A connection with music was common to all Venetian painting. By the time of Giorgione and Titian the more apparent relationships between the two arts as epitomised in the famous picture by those artists, “The Concert,” in which the visible pleasure of people hearing music is combined with the analogous forms in instruments, bodies and hills – had been thoroughly treated in painting.
Venice Reflected
Tintoretto grew up in a city where people took a bold if refined sensual pleasure in colours and textures. Venetian painting abounds in deep velvets and satiny skins. The heavy moralising of Rome or the finely drawn intellectuality of Florence were equally foreign to Venice. There one lived for the pleasures of sense.

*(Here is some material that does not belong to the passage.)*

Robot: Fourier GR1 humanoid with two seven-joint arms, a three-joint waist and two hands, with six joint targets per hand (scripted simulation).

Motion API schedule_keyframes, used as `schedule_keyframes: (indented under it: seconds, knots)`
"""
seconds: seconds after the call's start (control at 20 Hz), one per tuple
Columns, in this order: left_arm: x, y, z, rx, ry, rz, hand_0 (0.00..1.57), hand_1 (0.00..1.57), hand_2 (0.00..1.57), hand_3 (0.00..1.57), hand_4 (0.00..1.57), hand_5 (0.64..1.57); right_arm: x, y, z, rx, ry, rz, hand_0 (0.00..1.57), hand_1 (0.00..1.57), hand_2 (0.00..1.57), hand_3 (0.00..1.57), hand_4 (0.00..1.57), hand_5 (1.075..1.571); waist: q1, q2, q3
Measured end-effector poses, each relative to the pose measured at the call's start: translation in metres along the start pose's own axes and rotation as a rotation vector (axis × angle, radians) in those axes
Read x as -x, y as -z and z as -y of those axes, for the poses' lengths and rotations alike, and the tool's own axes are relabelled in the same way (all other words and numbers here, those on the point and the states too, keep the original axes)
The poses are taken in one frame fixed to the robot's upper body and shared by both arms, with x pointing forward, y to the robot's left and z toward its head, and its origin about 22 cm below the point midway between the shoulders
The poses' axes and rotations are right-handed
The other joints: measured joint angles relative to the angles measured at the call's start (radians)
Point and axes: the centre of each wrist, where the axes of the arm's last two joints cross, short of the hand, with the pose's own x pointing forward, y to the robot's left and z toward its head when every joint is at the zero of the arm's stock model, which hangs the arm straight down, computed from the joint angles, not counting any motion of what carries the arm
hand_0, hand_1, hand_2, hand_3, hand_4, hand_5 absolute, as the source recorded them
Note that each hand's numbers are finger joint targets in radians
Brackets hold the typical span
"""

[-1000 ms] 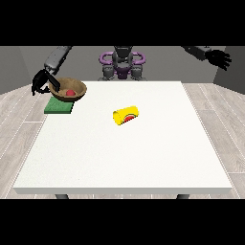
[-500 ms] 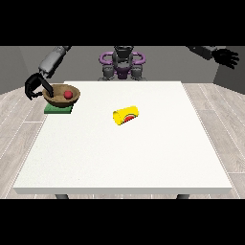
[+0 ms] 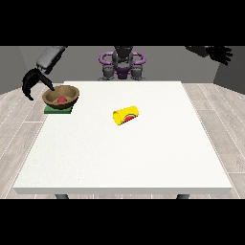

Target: Pick the cup and pour the ball into the bowl, then pick the bowl and place it on the pad

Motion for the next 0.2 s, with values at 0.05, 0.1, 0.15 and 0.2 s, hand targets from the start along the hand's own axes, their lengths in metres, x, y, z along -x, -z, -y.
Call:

Tintoretto, a true middle-class Venetian, was no intellectual. He was a craftsman with such an insatiable urge to create that all his life he underbid his competitors and even gave away his work rather than let them get the job.
By developing a kind of painting in which forms were made with colours instead of being drawn sculpturally and coloured afterwards, Titian brought Renaissance paintings to its end.
Objective attained
So ardent and individual an artist as Tintoretto was forced to devise something new. He early proclaimed his aim to join the drawing of Michelangelo to the colour of Titian. In a sense he was able to achieve this, becoming thereby the first of a long line of mannerists.
Tintoretto was the first of those inherently romantic painters – El Greco, Rubens and Delacroix – who valued the poetry of vigorous movement more than form and colour portraiture and with it developed compositions of a sophisticated grandeur and vitality comparable only with the most significant achievements of lyrical, musical compositions.